Arimbi segera menceritakan kasusnya dan Ilham. Tanpa ada yang ditutup-tutupi termasuk fitnah keji yang ia dapatkan dari mantan calon suaminya itu.
“Saya enggak bohong, Mas. Orang-orang kampung bisa jadi saksi, bahwa selama ini, saya kerja di Singapura buat membiayai dia. Apalagi kami bertetangga, jadi semuanya beneran blak-blakan, mmm ... bahasanya apa sih ya?” ucap Arimbi.
“Oke, oke, saya paham. Kasus semacam ini memang banyak sih, Mbak. Tapi kebanyakan yang berani begini orang jauh, semacam sengaja melakukan penipuan berencana, jatuhnya. Atau, pihak laki-laki yang sengaja meminta seserahan dikembalikan karena pernikahan batal dan semacamnya. Namun kasus Mbak, tampaknya dia sengaja memanfaatkan status sosial terbarunya untuk mengelabuhi orang kampung yang maaf, tanpa bermaksud menganggap remeh atau menilai seseorang dari latar belakang, kebanyakan orang kampung bahkan kebanyakan orang sekarang kan memang lebih percaya omongan orang yang punya kedudukan daripada orang awam.”
Arimbi yang menyimak dengan serius, berangsur mengangguk-angguk paham.
“Sebenarnya kasus ini memang tidak bisa digugat karen memang tidak ada perjanjian kuat. Kecuali sebelum Mbak sama dia melakukan semacam kesepakatan, kalian sampai bikin surat perjanjian disertai materai. Namun, keadaan akan jadi berubah jika yang menegur dia, orang yang lebih berstatus dari dia. Nanti saya bantu deh.”
“Terima kasih banyak, Mas! Sekali lagi benar-benar terima kasih banyak!” Arimbi sampai menitikkan air mata saking bahagianya. Tak menyangka, sekelas Mas Aidan akan begitu mudah memberinya kesempatan untuk mengeluarkan suara.

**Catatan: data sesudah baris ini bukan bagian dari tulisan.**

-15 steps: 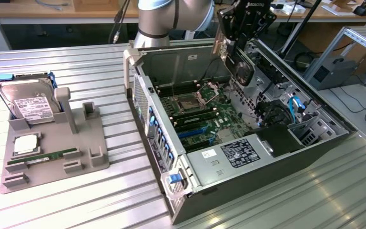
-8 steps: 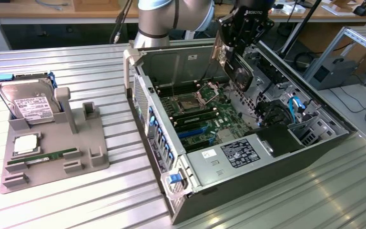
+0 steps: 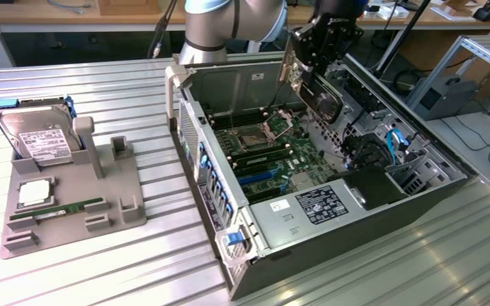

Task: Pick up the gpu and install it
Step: 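Pick up the gpu and move the gpu toward the slot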

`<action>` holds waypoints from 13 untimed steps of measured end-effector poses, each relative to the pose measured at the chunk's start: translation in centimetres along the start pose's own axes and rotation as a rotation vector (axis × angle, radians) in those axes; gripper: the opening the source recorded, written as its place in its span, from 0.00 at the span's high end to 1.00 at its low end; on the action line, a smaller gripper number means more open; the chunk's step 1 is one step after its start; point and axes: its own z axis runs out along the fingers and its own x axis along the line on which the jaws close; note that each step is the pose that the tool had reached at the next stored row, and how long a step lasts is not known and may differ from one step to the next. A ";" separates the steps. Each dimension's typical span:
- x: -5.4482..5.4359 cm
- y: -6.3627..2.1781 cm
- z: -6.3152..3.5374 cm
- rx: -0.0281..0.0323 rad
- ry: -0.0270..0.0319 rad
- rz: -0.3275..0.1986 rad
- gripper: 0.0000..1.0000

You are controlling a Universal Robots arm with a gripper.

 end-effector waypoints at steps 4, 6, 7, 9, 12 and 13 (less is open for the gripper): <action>0.0 0.00 0.43 -0.0001 -0.0001 -0.002 0.73; 0.0 0.00 0.67 -0.0002 -0.0001 -0.002 0.73; -0.1 -0.01 0.99 -0.0001 -0.0001 -0.002 0.73; -0.1 -0.01 1.47 -0.0001 -0.0001 -0.002 0.73; -0.1 -0.02 1.87 -0.0001 0.0000 -0.002 0.73; -0.1 -0.01 1.98 -0.0001 0.0000 -0.002 0.73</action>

“Nanti saya pelajari kasusnya dulu, Mbak. Saya kumpulkan bukti agar tidak dituduh asal menuduh orang. Maaf yah, Mbak bukannya saya meragukan Mbak, tapi biar lebih nyaman, dan tidak membuat siapa pun merasa dirugikan.”
“Iya, Mas. Enggak apa-apa. Namun masalahnya, besok kan dia mau ngadain resepsi, takutnya setelah itu dia lanjut pergi ke mana dan makin sulit dihubungi.”
Mendengar penjelasan Arimbi barusan, mas Aidan tidak memiliki pilihan lain selain segera mengurus kasus Arimbi sekarang juga.